А в Марселе он пропал. С ним пропала и моя склянка с притертой крышкой. Хорошо еще, что он не тронул твои бусы, Полина, иначе осталась бы ты без подарка.
Глава седьмая
Газеты сообщают, что…
Петербург, газета «Гражданин», 20 сентября, № 261. 1885 год.
В 11 ч. утра в церкви св. Екатерины — панихида, годовщина смерти Вас. Петр. Поггенполя, быв. гофмейстера Высочайшего двора.
В Петербурге боятся наводнения, но не состоялось.
Член госсовета, ген-адьютант кн. А.М.Дондуков-Корсаков избран почетным членом СПб. речного яхт-клуба.
20-го в Александринском театре в 7 ч. «На всякого мудреца довольно простоты».
В Мариинском — 7 ч. 30 мин. — Демон.
В Немецком театре 8.30 — в последний раз «Семь швабов».
Василеостровский театр, 7.30 — «Гроза».
В № 262 дневник обозревателя от 20 сентября — о духе дворянства.
В Санкт-Петербург я прибыл через полгода после своего отъезда из Кейптауна. Из Киля я направился во Франкфурт, к моему старому другу герру фон Цюбиху, он и его жена Шарлотта приняли живейшее участие в моих бедах: снабдили меня бельем, одеждой и деньгами, помогли выправить паспорт, и вскоре я уже пересекал границу России.
До Санкт-Петербурга я добрался с положенным комфортом, устроился в гостинице и принялся за газету. Русских газет я не читал уже несчетное количество дней. Мне все было интересно, ведь я так далек был от цивилизации и родины.

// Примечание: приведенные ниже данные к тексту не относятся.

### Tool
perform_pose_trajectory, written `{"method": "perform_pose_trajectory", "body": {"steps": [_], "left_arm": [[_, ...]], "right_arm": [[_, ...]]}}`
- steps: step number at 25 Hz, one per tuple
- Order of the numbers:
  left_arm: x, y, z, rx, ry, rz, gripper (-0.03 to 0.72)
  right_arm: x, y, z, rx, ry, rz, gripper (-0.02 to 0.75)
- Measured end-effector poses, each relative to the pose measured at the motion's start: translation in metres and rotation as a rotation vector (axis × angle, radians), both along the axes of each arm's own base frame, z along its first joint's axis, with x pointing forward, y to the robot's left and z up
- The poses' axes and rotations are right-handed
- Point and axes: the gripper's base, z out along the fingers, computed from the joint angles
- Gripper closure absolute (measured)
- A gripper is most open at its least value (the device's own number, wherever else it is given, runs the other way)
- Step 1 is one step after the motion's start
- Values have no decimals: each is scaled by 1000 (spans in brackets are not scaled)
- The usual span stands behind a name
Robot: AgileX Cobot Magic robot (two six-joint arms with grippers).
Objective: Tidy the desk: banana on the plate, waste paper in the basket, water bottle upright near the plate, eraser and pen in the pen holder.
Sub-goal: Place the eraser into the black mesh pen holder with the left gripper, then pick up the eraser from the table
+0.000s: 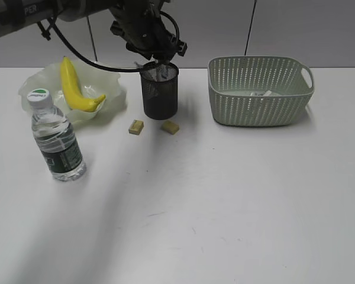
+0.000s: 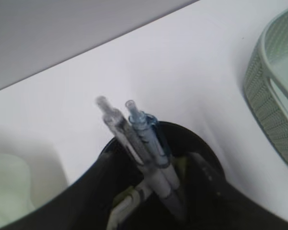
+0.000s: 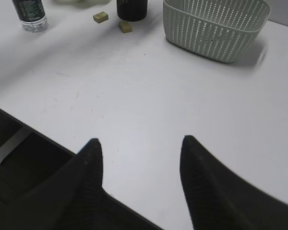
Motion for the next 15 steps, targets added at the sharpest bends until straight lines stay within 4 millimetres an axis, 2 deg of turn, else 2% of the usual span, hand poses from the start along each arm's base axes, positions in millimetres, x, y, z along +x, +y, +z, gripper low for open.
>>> {"method": "perform_pose_trajectory", "body": {"steps": [6, 8, 15], "left_arm": [[-3, 2, 12, -1, -2, 4, 320], [-8, 6, 25, 2, 2, 8, 319], [-42, 27, 98, 8, 25, 36, 319]], "right_arm": [[0, 0, 0, 0, 0, 0, 320], [0, 0, 0, 0, 0, 0, 320], [0, 0, 0, 0, 0, 0, 320]]}}
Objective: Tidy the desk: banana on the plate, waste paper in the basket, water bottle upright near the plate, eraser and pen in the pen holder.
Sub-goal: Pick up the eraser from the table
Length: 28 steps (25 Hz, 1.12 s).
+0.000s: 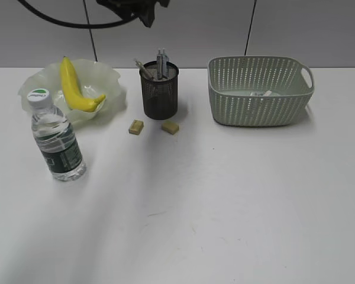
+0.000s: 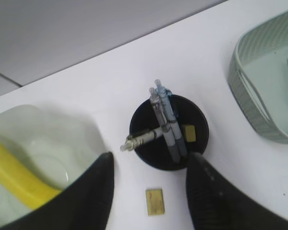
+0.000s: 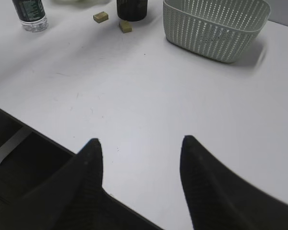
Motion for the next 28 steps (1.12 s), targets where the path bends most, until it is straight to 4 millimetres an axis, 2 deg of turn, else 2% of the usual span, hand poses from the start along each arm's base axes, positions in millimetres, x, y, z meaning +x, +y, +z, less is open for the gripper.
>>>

На следующий день я добился аудиенции у графа Викентия Григорьевича Кобринского. Мне помнится, он родом из наших мест, а твоя тетка, Полина, достопочтеннейшая Мария Игнатьевна, была с ним в близких отношениях.
Графу около шестидесяти. Он высокого роста, сух фигурой, с окладистой седой бородой и густыми бакенбардами. Держится прямо, но видно, что эта прямота дается ему с трудом, только за счет многолетней привычки. Мне даже послышалось, как у него скрипели суставы, когда он садился в свое кресло. Глаза умные, с холодным стальным блеском, и сострадание в них никогда не отражалось.